Taking the first line of the listing as the start and the line containing "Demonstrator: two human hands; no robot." as the end, reproduce everything in between exactly, both ends included.
(Input data)
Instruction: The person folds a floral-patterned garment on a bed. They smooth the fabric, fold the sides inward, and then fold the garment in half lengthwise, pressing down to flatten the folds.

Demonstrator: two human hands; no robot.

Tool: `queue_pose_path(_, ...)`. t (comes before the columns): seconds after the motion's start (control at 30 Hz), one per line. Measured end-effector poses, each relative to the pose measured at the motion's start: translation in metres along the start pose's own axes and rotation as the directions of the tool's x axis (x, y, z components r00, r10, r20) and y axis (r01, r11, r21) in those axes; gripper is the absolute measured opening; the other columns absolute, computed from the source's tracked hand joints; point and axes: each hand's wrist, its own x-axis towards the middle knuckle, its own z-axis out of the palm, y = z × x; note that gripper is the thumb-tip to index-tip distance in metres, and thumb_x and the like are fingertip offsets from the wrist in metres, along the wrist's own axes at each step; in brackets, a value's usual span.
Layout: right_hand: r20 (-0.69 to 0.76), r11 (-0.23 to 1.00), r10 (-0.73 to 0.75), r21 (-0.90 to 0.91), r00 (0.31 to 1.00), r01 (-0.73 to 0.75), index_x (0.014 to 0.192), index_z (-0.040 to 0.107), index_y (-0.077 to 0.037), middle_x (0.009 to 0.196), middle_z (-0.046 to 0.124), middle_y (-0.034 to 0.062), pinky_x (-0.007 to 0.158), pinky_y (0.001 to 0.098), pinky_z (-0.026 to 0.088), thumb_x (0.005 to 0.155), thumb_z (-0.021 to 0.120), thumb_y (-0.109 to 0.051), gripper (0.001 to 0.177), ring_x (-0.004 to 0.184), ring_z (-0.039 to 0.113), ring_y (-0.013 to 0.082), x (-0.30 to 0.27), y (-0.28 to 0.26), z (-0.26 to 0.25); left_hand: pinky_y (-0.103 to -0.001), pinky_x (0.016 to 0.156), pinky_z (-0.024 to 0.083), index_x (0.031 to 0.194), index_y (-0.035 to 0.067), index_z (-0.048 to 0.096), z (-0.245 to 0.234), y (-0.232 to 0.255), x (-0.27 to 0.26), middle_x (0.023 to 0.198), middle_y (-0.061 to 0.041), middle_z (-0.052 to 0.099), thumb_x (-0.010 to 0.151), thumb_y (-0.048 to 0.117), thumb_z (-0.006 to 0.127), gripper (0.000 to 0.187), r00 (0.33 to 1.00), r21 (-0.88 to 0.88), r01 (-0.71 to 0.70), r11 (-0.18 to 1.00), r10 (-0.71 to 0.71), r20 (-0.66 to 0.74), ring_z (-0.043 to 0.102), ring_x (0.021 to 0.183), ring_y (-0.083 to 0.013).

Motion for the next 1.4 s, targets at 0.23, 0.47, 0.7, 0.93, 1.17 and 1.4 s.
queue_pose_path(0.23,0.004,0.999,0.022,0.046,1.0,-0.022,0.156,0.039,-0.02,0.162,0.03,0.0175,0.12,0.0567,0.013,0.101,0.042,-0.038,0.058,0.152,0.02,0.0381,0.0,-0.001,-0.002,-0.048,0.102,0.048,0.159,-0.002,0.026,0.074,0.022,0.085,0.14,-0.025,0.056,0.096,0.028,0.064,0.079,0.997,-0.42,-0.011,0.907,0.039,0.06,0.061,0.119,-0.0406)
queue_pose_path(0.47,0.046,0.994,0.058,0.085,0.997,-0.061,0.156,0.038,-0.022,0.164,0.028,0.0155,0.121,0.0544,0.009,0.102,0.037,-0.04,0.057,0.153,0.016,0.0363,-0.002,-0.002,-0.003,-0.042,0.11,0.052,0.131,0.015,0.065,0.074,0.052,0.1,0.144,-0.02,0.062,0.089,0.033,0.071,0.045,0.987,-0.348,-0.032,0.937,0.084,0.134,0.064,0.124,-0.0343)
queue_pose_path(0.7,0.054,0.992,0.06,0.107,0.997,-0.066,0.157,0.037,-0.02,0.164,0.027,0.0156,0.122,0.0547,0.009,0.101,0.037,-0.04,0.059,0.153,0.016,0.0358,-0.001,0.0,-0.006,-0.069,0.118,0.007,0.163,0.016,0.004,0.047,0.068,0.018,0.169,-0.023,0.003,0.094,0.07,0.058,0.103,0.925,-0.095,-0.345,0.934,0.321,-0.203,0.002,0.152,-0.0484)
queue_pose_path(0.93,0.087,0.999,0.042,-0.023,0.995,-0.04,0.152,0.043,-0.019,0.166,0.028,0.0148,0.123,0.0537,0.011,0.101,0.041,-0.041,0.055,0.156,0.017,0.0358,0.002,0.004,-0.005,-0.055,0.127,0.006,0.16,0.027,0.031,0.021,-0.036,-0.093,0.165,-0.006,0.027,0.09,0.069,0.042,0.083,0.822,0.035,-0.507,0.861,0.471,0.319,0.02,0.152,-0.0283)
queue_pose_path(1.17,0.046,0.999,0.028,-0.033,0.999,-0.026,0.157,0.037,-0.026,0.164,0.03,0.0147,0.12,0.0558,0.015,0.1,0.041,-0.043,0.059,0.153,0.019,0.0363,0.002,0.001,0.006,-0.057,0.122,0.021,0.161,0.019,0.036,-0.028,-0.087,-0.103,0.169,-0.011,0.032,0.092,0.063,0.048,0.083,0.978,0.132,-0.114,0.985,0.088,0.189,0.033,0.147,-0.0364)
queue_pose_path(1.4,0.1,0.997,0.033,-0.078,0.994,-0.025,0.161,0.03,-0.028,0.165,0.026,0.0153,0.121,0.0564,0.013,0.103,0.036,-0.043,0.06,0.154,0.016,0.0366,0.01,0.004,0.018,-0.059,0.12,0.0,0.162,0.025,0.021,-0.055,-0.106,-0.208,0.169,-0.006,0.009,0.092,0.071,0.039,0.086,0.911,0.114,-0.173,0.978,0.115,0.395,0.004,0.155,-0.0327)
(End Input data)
*Your solution*
Instruction: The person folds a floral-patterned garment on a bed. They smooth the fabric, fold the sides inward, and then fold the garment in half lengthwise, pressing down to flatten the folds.

Demonstrator: two human hands; no robot.

The answer has been fully written out.